DATA RECORDS below:
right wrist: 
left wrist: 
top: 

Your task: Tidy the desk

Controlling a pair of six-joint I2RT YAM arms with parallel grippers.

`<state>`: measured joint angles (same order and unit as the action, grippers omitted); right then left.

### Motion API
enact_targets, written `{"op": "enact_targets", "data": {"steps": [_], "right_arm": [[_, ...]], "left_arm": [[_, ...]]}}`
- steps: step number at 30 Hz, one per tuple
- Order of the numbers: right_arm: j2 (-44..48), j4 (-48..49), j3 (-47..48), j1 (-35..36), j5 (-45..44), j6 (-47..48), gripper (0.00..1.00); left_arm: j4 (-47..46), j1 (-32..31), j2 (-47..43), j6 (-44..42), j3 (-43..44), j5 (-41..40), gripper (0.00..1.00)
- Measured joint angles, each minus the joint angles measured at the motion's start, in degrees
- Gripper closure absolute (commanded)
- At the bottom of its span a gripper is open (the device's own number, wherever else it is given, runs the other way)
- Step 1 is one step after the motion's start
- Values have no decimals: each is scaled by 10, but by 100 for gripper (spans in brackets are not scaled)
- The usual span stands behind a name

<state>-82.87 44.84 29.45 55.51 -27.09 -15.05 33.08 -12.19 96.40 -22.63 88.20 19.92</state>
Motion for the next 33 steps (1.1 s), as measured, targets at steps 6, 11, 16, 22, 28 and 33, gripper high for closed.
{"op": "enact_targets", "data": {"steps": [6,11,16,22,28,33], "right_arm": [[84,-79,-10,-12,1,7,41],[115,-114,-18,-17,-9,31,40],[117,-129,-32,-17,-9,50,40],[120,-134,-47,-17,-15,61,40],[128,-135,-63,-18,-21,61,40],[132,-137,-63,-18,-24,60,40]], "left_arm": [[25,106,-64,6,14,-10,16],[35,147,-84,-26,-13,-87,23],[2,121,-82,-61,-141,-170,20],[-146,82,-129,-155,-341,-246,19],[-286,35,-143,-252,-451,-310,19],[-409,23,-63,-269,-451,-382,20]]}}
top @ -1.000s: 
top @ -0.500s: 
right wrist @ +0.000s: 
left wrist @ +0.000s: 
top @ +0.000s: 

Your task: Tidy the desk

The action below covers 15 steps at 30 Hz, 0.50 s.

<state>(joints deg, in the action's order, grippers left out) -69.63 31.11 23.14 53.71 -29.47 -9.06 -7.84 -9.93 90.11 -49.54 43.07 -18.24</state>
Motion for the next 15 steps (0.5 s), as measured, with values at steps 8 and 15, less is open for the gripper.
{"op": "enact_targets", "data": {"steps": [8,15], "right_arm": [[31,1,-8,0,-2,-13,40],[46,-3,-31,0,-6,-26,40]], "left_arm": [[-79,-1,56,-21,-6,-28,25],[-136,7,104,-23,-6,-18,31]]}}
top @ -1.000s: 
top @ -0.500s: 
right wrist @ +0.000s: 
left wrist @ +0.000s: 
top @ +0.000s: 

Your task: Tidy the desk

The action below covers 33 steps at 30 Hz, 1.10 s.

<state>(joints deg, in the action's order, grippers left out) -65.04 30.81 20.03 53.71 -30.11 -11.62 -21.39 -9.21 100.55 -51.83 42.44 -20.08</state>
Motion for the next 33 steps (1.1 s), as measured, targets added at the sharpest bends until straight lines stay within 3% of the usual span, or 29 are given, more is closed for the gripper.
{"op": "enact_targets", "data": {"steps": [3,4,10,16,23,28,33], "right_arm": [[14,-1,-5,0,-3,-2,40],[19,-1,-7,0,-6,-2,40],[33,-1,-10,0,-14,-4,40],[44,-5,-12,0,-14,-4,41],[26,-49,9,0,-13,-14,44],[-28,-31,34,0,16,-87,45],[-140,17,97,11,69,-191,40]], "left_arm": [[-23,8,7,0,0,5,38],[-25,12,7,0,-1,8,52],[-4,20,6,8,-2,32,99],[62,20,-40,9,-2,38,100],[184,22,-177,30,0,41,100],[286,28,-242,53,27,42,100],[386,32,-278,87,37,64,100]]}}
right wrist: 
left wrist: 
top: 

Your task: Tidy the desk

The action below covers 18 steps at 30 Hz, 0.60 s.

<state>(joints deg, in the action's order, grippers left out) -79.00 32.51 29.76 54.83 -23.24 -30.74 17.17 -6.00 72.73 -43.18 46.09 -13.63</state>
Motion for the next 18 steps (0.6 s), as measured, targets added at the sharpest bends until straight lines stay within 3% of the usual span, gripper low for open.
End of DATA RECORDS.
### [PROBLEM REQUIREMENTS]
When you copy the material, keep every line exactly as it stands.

### [EXERCISE SOLUTION]
right wrist: 
left wrist: 
top: 

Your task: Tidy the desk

Controlling a pair of six-joint I2RT YAM arms with parallel grippers.

`<state>`: measured joint angles (same order and unit as the action, grippers omitted); right then left.

### Motion API
enact_targets, written `{"op": "enact_targets", "data": {"steps": [_], "right_arm": [[_, ...]], "left_arm": [[_, ...]]}}`
- steps: step number at 30 Hz, one per tuple
- Order of the numbers: right_arm: j2 (-44..48), j4 (-48..49), j3 (-47..48), j1 (-35..36), j5 (-45..44), j6 (-47..48), gripper (0.00..1.00); left_arm: j4 (-47..46), j1 (-32..31), j2 (-47..43), j6 (-44..42), j3 (-43..44), j5 (-41..40), gripper (0.00..1.00)
- Measured joint angles, each minus the joint angles measured at the motion's start, in degrees
- Gripper closure absolute (commanded)
- At the bottom of its span a gripper is open (the device's own number, wherever else it is given, runs the other way)
- Step 1 is one step after the motion's start
- Values have no decimals: each is scaled by 10, but by 100 for gripper (spans in brackets are not scaled)
- The usual span stands behind a name

<state>-82.87 44.84 29.45 55.51 -27.09 -15.05 33.08 -12.19 96.40 -22.63 88.20 19.92</state>
Motion for the next 33 steps (1.1 s), as measured, targets at steps 6, 11, 16, 22, 28 and 33, gripper high for closed.
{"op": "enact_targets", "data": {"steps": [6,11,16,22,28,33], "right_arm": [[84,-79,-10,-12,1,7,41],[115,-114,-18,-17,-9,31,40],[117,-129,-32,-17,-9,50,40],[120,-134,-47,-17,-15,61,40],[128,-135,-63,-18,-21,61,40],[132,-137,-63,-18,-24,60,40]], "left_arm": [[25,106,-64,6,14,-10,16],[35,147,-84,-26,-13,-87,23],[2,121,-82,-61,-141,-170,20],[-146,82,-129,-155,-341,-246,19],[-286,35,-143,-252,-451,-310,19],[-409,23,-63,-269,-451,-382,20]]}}
top @ -1.000s: 
top @ -0.500s: 
right wrist @ +0.000s: 
left wrist @ +0.000s: 
top @ +0.000s: 

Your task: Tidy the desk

The action below covers 15 steps at 30 Hz, 0.50 s.

<state>(joints deg, in the action's order, grippers left out) -69.63 31.11 23.14 53.71 -29.47 -9.06 -7.84 -9.93 90.11 -49.54 43.07 -18.24</state>
Motion for the next 15 steps (0.5 s), as measured, with values at steps 8 and 15, less is open for the gripper.
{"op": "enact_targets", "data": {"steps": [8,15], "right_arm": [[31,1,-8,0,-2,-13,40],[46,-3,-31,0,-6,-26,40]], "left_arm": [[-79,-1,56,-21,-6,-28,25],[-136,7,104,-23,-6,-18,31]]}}
top @ -1.000s: 
top @ -0.500s: 
right wrist @ +0.000s: 
left wrist @ +0.000s: 
top @ +0.000s: 

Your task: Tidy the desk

The action below covers 33 steps at 30 Hz, 1.10 s.

<state>(joints deg, in the action's order, grippers left out) -65.04 30.81 20.03 53.71 -30.11 -11.62 -21.39 -9.21 100.55 -51.83 42.44 -20.08</state>
Motion for the next 33 steps (1.1 s), as measured, targets added at the sharpest bends until straight lines stay within 3% of the usual span, or 29 are given, more is closed for the gripper.
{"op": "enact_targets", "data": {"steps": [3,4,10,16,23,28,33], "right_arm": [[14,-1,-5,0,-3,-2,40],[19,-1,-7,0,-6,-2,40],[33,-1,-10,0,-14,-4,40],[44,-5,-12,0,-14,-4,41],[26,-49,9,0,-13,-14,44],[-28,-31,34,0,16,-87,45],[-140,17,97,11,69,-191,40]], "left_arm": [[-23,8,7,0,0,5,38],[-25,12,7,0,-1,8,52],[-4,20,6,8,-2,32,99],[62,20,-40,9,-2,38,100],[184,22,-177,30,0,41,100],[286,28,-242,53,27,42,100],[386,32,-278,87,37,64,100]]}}
right wrist: 
left wrist: 
top: 

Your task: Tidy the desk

The action below covers 18 steps at 30 Hz, 0.60 s.

<state>(joints deg, in the action's order, grippers left out) -79.00 32.51 29.76 54.83 -23.24 -30.74 17.17 -6.00 72.73 -43.18 46.09 -13.63</state>
Motion for the next 18 steps (0.6 s), as measured, targets added at the sharpest bends until straight lines stay within 3% of the usual span, gripper low for open.

The given output is the complete response.